* **What needs to be done**
What is needed is the whole of the data, set down exactly.

* **Excerpted data**
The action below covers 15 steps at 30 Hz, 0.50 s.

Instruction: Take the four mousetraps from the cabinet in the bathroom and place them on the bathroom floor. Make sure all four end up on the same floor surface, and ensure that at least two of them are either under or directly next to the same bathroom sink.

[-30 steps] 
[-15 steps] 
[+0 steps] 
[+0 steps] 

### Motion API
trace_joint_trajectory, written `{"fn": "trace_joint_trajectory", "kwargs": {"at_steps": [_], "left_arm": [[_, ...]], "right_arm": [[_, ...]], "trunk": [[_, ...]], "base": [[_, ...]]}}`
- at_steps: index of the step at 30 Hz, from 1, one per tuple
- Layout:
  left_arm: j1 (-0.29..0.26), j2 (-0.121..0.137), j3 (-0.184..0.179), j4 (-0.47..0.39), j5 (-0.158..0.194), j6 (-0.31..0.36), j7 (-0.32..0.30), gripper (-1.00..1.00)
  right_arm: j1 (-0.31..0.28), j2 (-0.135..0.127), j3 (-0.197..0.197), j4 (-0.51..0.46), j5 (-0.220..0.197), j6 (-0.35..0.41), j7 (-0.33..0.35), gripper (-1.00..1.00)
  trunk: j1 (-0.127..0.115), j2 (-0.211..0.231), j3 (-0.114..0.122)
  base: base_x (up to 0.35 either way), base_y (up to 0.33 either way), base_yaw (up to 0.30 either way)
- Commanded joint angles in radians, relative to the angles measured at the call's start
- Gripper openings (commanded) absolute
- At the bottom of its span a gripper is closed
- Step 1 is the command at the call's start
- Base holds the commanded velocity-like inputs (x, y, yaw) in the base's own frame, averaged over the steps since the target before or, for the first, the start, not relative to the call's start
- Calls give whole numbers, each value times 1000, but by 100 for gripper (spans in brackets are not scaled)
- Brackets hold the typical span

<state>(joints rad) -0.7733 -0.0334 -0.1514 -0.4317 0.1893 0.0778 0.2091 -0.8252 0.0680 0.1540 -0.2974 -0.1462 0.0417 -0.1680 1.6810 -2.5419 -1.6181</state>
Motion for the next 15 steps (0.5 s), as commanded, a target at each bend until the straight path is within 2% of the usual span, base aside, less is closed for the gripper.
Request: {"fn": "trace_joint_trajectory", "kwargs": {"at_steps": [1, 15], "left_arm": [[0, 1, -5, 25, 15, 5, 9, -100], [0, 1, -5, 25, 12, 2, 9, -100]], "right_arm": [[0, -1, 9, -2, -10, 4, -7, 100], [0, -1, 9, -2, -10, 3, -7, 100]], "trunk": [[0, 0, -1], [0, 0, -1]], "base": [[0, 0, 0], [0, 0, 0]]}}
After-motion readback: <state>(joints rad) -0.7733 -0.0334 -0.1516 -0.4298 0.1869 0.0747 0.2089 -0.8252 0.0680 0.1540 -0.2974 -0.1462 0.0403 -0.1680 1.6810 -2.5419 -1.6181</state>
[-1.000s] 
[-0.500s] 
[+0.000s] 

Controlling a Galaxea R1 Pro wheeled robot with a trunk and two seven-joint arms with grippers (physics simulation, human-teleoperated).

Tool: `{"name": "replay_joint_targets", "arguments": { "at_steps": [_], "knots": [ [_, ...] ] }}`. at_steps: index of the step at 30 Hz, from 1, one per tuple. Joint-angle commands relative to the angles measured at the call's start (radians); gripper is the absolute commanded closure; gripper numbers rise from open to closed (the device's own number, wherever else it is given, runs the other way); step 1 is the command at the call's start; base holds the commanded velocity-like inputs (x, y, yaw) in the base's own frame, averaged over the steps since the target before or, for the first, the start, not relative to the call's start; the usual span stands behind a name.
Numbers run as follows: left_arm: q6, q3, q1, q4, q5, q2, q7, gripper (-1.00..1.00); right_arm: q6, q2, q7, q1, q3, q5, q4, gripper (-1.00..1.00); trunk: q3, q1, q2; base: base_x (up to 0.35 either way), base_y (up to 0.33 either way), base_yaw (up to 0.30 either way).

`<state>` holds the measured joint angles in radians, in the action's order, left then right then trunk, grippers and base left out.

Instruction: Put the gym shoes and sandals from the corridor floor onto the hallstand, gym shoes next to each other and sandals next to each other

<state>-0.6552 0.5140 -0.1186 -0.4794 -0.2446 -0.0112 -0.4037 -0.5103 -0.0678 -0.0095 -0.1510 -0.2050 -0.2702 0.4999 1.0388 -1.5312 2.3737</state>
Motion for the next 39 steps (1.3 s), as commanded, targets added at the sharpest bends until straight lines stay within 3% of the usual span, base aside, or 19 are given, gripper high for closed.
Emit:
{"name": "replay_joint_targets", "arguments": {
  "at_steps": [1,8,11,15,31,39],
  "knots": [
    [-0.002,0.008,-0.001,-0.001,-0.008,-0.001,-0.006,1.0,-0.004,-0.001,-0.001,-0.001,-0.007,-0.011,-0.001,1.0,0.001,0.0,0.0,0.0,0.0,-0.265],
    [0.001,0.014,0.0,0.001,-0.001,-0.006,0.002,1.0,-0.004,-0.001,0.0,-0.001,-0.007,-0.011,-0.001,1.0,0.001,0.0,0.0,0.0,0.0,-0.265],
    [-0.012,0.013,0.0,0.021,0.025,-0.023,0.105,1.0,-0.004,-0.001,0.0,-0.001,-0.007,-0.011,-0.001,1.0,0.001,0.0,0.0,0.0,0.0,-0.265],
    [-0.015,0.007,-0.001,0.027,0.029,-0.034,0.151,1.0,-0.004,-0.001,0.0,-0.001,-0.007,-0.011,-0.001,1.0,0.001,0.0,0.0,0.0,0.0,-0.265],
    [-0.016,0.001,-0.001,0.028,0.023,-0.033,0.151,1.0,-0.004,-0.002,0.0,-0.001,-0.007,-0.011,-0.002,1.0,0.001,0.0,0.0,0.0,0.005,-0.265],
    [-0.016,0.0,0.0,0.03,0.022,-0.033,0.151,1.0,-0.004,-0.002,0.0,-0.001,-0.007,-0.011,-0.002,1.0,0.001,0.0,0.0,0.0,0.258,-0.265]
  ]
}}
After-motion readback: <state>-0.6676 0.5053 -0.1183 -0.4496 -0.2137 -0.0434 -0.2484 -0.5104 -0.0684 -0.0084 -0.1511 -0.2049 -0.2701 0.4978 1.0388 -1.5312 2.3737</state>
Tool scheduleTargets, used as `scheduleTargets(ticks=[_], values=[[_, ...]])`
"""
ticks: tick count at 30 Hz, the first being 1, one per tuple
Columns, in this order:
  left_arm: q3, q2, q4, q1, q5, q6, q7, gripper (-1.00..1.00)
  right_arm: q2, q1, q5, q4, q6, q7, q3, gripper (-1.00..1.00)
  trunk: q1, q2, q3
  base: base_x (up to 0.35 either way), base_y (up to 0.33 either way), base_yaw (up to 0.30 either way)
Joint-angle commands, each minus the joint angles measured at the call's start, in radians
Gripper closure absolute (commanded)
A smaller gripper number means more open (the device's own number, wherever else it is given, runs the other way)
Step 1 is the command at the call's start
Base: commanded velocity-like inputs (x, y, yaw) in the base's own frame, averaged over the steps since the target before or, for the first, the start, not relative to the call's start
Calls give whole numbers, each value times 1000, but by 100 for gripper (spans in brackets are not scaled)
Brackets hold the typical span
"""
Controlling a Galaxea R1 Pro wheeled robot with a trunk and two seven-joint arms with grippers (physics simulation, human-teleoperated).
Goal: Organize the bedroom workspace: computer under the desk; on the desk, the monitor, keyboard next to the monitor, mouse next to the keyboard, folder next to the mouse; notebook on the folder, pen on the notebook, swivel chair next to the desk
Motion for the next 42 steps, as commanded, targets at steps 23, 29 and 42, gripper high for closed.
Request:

* **Answer space**
The action below covers 15 steps at 30 Hz, 0.50 s.

Instruction: Take the four mousetraps from the cabinet in the bathroom and place them on the bathroom floor. Make sure all four end up on the same floor surface, and ensure that at least two of them are either under or directly next to the same bathroom sink.

[-30 steps] 
[-15 steps] 
[+0 steps] 
[+0 steps] 

### Motion API
trace_joint_trajectory, written `{"fn": "trace_joint_trajectory", "kwargs": {"at_steps": [_], "left_arm": [[_, ...]], "right_arm": [[_, ...]], "trunk": [[_, ...]], "base": [[_, ...]]}}`
- at_steps: index of the step at 30 Hz, from 1, one per tuple
- Layout:
  left_arm: j1 (-0.29..0.26), j2 (-0.121..0.137), j3 (-0.184..0.179), j4 (-0.47..0.39), j5 (-0.158..0.194), j6 (-0.31..0.36), j7 (-0.32..0.30), gripper (-1.00..1.00)
  right_arm: j1 (-0.31..0.28), j2 (-0.135..0.127), j3 (-0.197..0.197), j4 (-0.51..0.46), j5 (-0.220..0.197), j6 (-0.35..0.41), j7 (-0.33..0.35), gripper (-1.00..1.00)
  trunk: j1 (-0.127..0.115), j2 (-0.211..0.231), j3 (-0.114..0.122)
  base: base_x (up to 0.35 either way), base_y (up to 0.33 either way), base_yaw (up to 0.30 either way)
- Commanded joint angles in radians, relative to the angles measured at the call's start
- Gripper openings (commanded) absolute
- At the bottom of its span a gripper is closed
- Step 1 is the command at the call's start
- Base holds the commanded velocity-like inputs (x, y, yaw) in the base's own frame, averaged over the steps since the target before or, for the first, the start, not relative to the call's start
- Calls give whole numbers, each value times 1000, but by 100 for gripper (spans in brackets are not scaled)
- Brackets hold the typical span

<state>(joints rad) -0.7733 -0.0334 -0.1514 -0.4317 0.1893 0.0778 0.2091 -0.8252 0.0680 0.1540 -0.2974 -0.1462 0.0417 -0.1680 1.6810 -2.5419 -1.6181</state>
Motion for the next 15 steps (0.5 s), as commanded, a target at each bend until the straight path is within 2% of the usual span, base aside, less is closed for the gripper.
Request: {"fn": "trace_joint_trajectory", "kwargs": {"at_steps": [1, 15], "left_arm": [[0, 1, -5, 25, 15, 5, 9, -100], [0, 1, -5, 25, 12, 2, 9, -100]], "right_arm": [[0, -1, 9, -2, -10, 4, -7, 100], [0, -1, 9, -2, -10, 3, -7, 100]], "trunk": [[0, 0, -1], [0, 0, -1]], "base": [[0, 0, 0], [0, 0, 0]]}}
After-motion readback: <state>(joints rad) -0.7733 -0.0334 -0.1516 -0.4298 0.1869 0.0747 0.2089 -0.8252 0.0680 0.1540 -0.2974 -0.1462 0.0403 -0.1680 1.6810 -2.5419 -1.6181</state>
[-1.000s] 
[-0.500s] 
[+0.000s] 

Controlling a Galaxea R1 Pro wheeled robot with a trunk and two seven-joint arms with grippers (physics simulation, human-teleoperated).

Tool: `{"name": "replay_joint_targets", "arguments": { "at_steps": [_], "knots": [ [_, ...] ] }}`. at_steps: index of the step at 30 Hz, from 1, one per tuple. Joint-angle commands relative to the angles measured at the call's start (radians); gripper is the absolute commanded closure; gripper numbers rise from open to closed (the device's own number, wherever else it is given, runs the other way); step 1 is the command at the call's start; base holds the commanded velocity-like inputs (x, y, yaw) in the base's own frame, averaged over the steps since the target before or, for the first, the start, not relative to the call's start; the usual span stands behind a name.
Numbers run as follows: left_arm: q6, q3, q1, q4, q5, q2, q7, gripper (-1.00..1.00); right_arm: q6, q2, q7, q1, q3, q5, q4, gripper (-1.00..1.00); trunk: q3, q1, q2; base: base_x (up to 0.35 either way), base_y (up to 0.33 either way), base_yaw (up to 0.30 either way).

`<state>` holds the measured joint angles in radians, in the action's order, left then right then trunk, grippers and base left out.

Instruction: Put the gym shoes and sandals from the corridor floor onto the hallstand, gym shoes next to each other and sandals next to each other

<state>-0.6552 0.5140 -0.1186 -0.4794 -0.2446 -0.0112 -0.4037 -0.5103 -0.0678 -0.0095 -0.1510 -0.2050 -0.2702 0.4999 1.0388 -1.5312 2.3737</state>
Motion for the next 39 steps (1.3 s), as commanded, targets added at the sharpest bends until straight lines stay within 3% of the usual span, base aside, or 19 are given, gripper high for closed.
Emit:
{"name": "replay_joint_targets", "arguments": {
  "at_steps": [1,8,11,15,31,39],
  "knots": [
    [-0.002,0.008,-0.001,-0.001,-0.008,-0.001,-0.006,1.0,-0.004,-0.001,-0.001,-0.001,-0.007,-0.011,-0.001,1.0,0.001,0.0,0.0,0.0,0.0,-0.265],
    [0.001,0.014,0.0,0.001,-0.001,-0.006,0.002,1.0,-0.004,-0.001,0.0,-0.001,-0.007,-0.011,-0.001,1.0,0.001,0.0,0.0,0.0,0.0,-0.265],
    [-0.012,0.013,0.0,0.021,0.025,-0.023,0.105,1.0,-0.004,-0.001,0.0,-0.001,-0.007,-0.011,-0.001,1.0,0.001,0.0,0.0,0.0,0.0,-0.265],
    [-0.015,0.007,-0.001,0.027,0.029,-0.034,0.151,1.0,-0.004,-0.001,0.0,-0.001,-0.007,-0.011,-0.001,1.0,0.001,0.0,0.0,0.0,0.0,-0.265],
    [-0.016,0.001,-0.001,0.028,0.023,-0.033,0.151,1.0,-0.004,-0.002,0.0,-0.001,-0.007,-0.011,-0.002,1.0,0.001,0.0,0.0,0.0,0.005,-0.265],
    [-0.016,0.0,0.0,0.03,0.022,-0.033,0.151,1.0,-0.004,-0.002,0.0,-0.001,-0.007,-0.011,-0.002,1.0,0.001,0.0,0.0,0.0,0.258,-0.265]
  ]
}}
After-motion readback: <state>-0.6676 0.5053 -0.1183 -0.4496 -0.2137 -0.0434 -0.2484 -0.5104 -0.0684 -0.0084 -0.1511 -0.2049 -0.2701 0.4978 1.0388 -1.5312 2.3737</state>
Tool scheduleTargets, used as `scheduleTargets(ticks=[_], values=[[_, ...]])`
"""
ticks: tick count at 30 Hz, the first being 1, one per tuple
Columns, in this order:
  left_arm: q3, q2, q4, q1, q5, q6, q7, gripper (-1.00..1.00)
  right_arm: q2, q1, q5, q4, q6, q7, q3, gripper (-1.00..1.00)
  trunk: q1, q2, q3
  base: base_x (up to 0.35 either way), base_y (up to 0.33 either way), base_yaw (up to 0.30 either way)
Joint-angle commands, each minus the joint angles measured at the call's start, in radians
Gripper closure absolute (commanded)
A smaller gripper number means more open (the device's own number, wherever else it is given, runs the other way)
Step 1 is the command at the call's start
Base: commanded velocity-like inputs (x, y, yaw) in the base's own frame, averaged over the steps since the target before or, for the first, the start, not relative to the call's start
Calls give whole numbers, each value times 1000, but by 100 for gripper (spans in brackets are not scaled)
Brackets hold the typical span
"""
Controlling a Galaxea R1 Pro wheeled robot with a trunk and two seven-joint arms with grippers (physics simulation, human-teleoperated).
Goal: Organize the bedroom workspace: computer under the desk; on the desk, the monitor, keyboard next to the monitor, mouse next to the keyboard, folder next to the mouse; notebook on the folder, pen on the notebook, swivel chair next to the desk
Motion for the next 42 steps, as commanded, targets at steps 23, 29 and 42, gripper high for closed.
Request:

There is nothing else to this exercise.